2019年11月19日、クラリベイト・アナリティクスの事業部門であるWeb of Science Groupは、科学・社会科学分野における世界最高峰の研究者を選出した高被引用論文著者リスト2019年版を発表した。

 高被引用論文著者(Highly Cited Researchers)リストには、特定出版年・特定分野における世界の全論文のうち引用された回数が上位1%に入る論文を複数発表し、後続の研究に大きな影響を与えている科学者や社会科学者が選出される。

 2019年度は、約60か国から科学・社会科学分野で活躍する6,217名が高被引用論文著者に選出された。高被引用論文著者を最も多く輩出した国はアメリカで、選出された全著者の44%を占める2,737名。2位は中国で636名、3位はイギリス517名だった。世界で最も多くの高被引用論文著者を輩出した機関はアメリカのハーバード大学203名。続いて、スタンフォード大学103名、中国の中国科学院101名、ドイツのマックス・プランク研究所73名だった。
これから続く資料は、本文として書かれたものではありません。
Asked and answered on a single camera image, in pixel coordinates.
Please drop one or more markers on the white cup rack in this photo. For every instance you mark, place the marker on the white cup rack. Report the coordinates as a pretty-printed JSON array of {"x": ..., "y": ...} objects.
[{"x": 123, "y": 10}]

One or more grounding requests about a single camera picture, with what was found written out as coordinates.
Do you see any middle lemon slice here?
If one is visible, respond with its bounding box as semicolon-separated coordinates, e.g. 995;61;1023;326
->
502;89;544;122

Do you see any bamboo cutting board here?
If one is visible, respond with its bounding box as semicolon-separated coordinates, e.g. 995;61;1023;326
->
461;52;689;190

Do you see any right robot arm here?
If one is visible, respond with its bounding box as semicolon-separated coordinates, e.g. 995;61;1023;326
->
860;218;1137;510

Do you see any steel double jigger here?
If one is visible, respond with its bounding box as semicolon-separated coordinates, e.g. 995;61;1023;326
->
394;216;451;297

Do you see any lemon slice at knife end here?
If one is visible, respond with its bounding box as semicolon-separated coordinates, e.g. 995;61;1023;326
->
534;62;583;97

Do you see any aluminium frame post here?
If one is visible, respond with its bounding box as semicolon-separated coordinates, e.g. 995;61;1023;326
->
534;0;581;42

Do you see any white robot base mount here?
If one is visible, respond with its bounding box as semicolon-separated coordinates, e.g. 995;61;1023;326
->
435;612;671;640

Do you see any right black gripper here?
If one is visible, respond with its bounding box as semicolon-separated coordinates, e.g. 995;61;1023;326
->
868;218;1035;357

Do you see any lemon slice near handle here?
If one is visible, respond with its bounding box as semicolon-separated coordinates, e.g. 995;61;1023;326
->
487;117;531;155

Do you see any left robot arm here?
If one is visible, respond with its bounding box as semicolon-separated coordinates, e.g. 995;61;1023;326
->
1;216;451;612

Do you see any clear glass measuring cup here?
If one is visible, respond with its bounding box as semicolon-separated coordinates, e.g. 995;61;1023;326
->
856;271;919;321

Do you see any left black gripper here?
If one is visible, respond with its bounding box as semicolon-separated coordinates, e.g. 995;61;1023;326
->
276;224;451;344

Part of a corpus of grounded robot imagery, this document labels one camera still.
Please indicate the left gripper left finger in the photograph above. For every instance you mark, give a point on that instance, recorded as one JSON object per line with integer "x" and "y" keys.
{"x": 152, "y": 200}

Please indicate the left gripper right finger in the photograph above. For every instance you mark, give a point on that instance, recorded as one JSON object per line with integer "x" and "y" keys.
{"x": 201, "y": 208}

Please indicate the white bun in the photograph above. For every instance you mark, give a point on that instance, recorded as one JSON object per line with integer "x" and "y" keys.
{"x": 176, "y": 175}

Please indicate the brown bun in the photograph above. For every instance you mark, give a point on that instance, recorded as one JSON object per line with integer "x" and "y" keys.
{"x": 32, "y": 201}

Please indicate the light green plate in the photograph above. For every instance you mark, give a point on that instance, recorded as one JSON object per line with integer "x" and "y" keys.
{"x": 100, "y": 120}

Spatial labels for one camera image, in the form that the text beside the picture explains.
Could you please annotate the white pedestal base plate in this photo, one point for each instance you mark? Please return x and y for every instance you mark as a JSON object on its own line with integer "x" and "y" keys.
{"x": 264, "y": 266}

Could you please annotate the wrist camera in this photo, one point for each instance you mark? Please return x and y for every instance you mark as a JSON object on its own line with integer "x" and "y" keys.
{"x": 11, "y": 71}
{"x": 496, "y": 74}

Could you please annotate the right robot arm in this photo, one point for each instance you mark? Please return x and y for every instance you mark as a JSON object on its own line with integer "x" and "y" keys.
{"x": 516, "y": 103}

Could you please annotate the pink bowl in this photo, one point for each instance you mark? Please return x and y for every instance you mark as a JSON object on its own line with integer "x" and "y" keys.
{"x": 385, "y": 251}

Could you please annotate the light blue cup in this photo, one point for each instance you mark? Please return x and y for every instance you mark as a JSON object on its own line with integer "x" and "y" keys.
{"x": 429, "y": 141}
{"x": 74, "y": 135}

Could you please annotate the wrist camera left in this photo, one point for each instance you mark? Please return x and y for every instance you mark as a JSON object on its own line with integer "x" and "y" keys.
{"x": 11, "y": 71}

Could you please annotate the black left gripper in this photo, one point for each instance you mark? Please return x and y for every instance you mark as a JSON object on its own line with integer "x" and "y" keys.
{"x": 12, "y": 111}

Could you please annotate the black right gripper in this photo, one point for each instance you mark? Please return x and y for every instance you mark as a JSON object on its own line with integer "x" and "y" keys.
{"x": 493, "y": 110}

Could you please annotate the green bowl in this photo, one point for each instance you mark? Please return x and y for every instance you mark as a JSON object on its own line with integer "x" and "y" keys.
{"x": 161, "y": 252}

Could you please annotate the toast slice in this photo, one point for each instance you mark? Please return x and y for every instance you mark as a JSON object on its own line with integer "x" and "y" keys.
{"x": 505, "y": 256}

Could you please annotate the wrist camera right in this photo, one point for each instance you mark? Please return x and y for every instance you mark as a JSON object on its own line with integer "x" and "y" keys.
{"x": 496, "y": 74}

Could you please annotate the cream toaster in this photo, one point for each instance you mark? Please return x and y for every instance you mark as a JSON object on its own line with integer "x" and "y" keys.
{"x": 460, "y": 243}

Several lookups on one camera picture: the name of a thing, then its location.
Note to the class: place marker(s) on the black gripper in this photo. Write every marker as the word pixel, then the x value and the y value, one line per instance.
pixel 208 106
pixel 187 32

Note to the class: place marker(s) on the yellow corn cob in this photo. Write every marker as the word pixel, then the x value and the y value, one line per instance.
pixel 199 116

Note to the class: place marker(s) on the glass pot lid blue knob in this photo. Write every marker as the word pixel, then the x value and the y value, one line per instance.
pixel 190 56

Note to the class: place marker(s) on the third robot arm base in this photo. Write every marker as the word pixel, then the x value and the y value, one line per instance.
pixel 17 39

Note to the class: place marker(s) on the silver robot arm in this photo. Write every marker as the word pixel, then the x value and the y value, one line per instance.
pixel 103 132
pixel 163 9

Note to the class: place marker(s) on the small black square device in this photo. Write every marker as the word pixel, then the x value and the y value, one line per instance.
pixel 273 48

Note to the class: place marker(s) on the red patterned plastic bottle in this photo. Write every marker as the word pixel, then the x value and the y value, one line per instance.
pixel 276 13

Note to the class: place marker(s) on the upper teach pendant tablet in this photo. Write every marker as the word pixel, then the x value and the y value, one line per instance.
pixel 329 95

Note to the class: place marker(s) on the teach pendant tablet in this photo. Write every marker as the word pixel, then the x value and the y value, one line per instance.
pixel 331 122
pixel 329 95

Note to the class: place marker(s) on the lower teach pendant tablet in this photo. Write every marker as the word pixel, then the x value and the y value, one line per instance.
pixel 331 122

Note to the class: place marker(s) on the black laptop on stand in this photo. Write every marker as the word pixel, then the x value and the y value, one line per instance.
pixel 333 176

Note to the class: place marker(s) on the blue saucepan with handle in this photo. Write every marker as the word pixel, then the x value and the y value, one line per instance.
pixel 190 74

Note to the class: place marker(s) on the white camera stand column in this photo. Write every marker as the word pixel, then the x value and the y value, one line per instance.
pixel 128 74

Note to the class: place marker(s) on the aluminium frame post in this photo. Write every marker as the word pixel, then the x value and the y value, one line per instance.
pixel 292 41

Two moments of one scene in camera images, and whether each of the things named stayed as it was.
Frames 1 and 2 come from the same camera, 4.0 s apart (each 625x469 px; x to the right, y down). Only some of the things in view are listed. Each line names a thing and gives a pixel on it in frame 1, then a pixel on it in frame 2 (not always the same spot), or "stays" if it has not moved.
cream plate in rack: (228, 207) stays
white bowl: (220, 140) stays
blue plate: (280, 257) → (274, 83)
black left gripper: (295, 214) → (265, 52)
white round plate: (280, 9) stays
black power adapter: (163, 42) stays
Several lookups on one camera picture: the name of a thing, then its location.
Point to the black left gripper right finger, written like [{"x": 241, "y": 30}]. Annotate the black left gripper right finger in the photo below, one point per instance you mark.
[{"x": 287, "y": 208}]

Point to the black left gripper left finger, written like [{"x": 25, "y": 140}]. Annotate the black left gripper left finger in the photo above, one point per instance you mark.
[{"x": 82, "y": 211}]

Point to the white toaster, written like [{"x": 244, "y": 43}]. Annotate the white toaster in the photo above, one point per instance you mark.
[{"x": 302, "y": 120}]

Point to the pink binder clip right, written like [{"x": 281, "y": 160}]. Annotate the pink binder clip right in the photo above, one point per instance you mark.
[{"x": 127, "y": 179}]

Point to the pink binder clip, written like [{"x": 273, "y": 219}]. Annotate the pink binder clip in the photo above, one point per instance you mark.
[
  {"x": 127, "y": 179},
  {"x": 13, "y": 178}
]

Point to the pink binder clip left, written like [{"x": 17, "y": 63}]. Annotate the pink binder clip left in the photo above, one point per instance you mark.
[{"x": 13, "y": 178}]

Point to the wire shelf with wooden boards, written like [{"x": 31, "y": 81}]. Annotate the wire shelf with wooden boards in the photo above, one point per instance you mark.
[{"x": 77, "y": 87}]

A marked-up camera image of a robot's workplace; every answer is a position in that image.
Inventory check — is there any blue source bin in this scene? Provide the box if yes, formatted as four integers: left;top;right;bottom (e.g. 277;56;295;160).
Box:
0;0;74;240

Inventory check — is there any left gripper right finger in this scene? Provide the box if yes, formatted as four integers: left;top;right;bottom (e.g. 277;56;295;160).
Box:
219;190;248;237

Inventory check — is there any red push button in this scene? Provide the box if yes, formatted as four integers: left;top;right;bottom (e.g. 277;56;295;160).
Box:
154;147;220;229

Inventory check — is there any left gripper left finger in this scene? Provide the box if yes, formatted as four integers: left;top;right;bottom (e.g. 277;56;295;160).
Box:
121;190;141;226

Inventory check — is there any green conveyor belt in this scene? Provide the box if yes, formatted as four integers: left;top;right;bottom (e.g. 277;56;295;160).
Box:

 2019年の高被引用論文著者リストには、2019年ノーベル賞受賞が発表されたジョンズ・ホプキンズ大学のグレッグ・セメンザ氏(生理学・医学賞)、テキサス大学オースティン校のジョン・グッドイナフ氏(化学賞)、マサチューセッツ工科大学のエスター・デュフロ氏(経済学賞)の3名を含む、23名のノーベル賞受賞者が含まれている。

 また、一部の高被引用論文著者は複数の分野で選出されており、複数の分野に大きな影響を与えた論文に基づいて非常に優れた幅広い功績を挙げている研究者、つまりクロスフィールドのカテゴリーで受賞者が選出されたのは、今年で2年目となる。また、異例ともいえる11名の研究者が、3つの分野で高被引用論文著者として選出されるという非常に優れた功績を挙げた。

 加えて、オーストラリアの研究機関の目覚ましい躍進にも注目が必要だ。2014年に80名だった高被引用論文著者が、6年後の2019年に3倍以上の271名が選出された。また、一部の研究者は複数の分野で選ばれている。オーストラリアの研究機関は、2014年以降に非常に多くの高被引用論文著者を採用しているだけでなく、国内出身の高被引用論文著者の数も増えているという。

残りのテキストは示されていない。